TASK DESCRIPTION: Your task is to repeat the listing exactly.

PROVIDED DATA:
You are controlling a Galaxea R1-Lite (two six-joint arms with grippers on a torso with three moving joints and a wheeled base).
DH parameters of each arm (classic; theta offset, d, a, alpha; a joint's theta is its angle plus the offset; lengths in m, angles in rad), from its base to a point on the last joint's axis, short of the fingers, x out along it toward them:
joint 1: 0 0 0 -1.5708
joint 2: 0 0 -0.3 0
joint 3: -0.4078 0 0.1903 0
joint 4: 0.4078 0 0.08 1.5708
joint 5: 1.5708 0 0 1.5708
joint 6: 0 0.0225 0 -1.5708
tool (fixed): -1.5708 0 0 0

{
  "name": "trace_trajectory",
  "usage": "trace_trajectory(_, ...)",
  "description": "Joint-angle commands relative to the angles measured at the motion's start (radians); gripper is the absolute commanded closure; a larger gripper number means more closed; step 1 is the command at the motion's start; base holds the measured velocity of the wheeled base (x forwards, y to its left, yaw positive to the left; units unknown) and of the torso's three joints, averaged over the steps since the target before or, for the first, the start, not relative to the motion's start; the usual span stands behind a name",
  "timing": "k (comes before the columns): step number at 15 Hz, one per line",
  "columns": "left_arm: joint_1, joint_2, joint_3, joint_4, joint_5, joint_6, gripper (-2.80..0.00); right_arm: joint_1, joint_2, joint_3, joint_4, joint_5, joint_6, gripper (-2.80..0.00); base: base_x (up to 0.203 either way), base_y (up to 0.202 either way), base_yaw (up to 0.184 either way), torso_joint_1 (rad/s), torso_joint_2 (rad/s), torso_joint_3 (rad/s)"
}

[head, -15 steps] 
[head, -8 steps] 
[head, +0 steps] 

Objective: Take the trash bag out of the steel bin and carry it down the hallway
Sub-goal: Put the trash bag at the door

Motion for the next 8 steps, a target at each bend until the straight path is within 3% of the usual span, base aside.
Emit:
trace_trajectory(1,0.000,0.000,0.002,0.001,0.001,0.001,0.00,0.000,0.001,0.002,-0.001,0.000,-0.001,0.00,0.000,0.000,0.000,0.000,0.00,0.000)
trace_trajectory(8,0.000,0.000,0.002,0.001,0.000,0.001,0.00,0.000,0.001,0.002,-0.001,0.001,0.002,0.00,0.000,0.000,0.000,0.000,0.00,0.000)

RESULT FOR THIS EXERCISE:
You are controlling a Galaxea R1-Lite (two six-joint arms with grippers on a torso with three moving joints and a wheeled base).
DH parameters of each arm (classic; theta offset, d, a, alpha; a joint's theta is its angle plus the offset; lengths in m, angles in rad), from its base to a point on the last joint's axis, short of the fingers, x out along it toward them:
joint 1: 0 0 0 -1.5708
joint 2: 0 0 -0.3 0
joint 3: -0.4078 0 0.1903 0
joint 4: 0.4078 0 0.08 1.5708
joint 5: 1.5708 0 0 1.5708
joint 6: 0 0.0225 0 -1.5708
tool (fixed): -1.5708 0 0 0

{
  "name": "trace_trajectory",
  "usage": "trace_trajectory(_, ...)",
  "description": "Joint-angle commands relative to the angles measured at the motion's start (radians); gripper is the absolute commanded closure; a larger gripper number means more closed; step 1 is the command at the motion's start; base holds the measured velocity of the wheeled base (x forwards, y to its left, yaw positive to the left; units unknown) and of the torso's three joints, averaged over the steps since the target before or, for the first, the start, not relative to the motion's start; the usual span stands behind a name",
  "timing": "k (comes before the columns): step number at 15 Hz, one per line",
  "columns": "left_arm: joint_1, joint_2, joint_3, joint_4, joint_5, joint_6, gripper (-2.80..0.00); right_arm: joint_1, joint_2, joint_3, joint_4, joint_5, joint_6, gripper (-2.80..0.00); base: base_x (up to 0.203 either way), base_y (up to 0.202 either way), base_yaw (up to 0.184 either way), torso_joint_1 (rad/s), torso_joint_2 (rad/s), torso_joint_3 (rad/s)"
}

[head, -15 steps] 
[head, -8 steps] 
[head, +0 steps] 

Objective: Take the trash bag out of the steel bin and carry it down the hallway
Sub-goal: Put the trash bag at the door

Motion for the next 8 steps, a target at each bend until the straight path is within 3% of the usual span, base aside.
Emit:
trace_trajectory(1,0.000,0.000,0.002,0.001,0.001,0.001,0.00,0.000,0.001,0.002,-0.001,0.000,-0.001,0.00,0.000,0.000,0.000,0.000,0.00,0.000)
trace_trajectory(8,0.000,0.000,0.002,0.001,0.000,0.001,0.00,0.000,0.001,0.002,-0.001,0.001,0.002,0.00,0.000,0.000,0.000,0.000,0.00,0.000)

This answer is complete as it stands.